According to Americas Market Intelligence, e-commerce sales are expected to experience sustained annual growth of 25 percent through 2025 in Latin America. This represents a great opportunity but also brings an array of challenges.
For example, as more electronic transactions are conducted, the need for continuous improvement of cybersecurity is higher. In this matter, technology will continue to play a critical role in the equation, enabling the rise of new antifraud tools with artificial intelligence.
E-commerce is often focused on the end consumer. However, the trend is for it to be a business model that, with an adapted purchasing process, is also expected to continue impacting the business-to-business (B2B) sector.

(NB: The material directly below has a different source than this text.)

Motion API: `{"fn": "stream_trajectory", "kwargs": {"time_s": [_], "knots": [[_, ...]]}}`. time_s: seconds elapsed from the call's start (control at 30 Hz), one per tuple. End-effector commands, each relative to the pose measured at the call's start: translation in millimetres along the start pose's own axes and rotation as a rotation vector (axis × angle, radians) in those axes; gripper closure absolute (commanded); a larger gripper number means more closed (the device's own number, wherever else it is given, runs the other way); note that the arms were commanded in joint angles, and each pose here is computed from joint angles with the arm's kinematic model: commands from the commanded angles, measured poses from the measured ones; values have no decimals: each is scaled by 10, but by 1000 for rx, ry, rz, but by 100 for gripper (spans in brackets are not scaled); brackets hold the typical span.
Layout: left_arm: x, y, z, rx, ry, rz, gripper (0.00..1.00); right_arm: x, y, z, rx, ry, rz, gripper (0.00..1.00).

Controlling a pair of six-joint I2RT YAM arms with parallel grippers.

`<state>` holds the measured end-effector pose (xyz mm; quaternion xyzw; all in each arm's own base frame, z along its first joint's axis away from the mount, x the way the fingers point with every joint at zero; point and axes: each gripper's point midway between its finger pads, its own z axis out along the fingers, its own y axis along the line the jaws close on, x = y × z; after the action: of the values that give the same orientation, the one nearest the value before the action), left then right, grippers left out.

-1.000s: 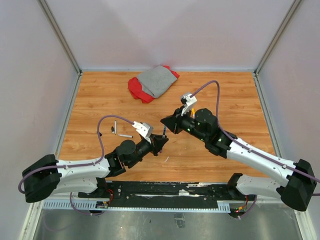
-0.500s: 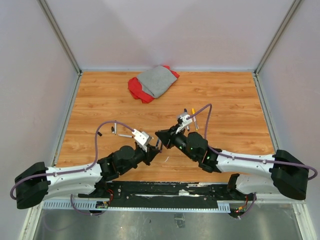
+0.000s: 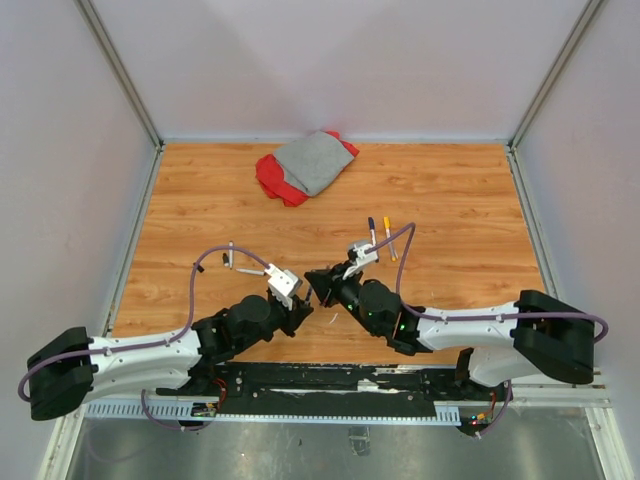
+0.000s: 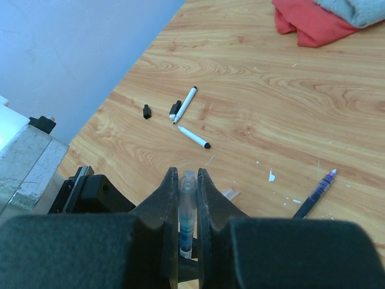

Knowing the role that telecommunications connectivity plays in the continuous evolution of e-commerce, OXIO, through its TaaS model, uses an intelligent programmatic network unlike any other, allowing businesses to offer mobile solutions quickly, efficiently, and without significant upfront investments or lengthy approval processes from national regulators. This will enable companies of all types to connect more deeply with their customers, learning valuable insights through a high-quality, affordable, TaaS platform. The data derived from this interaction can positively impact companies in any sector, such as retail, banking/fintech, and the on-demand economy.
For instance, businesses in the retail sector can stay connected with their customers 24/7 with a branded virtual network. They can benefit from insights and patterns that drive revenue and margins for their core business and gain new revenue channels by allowing their partners to make offers and sponsor their users’ mobile plans. Another example is how TaaS can help popular consumer apps maintain ongoing downloads and daily active users (DAU), even when many younger mobile users don’t have the data plans to engage with that content. With OXIO, providers can take data costs off their users’ hands by making their app free or working with partners to sponsor users’ plans. This creates personalized app experiences and increases engagement.
It is evident that, as we move closer to 2023, business leaders who hope to be successful in the future will rely increasingly on technologies that help them optimize their operations. The right technology will not only make them more efficient but also allow them to get feedback from customers and remain adaptive during what experts are predicting will be an economically difficult year.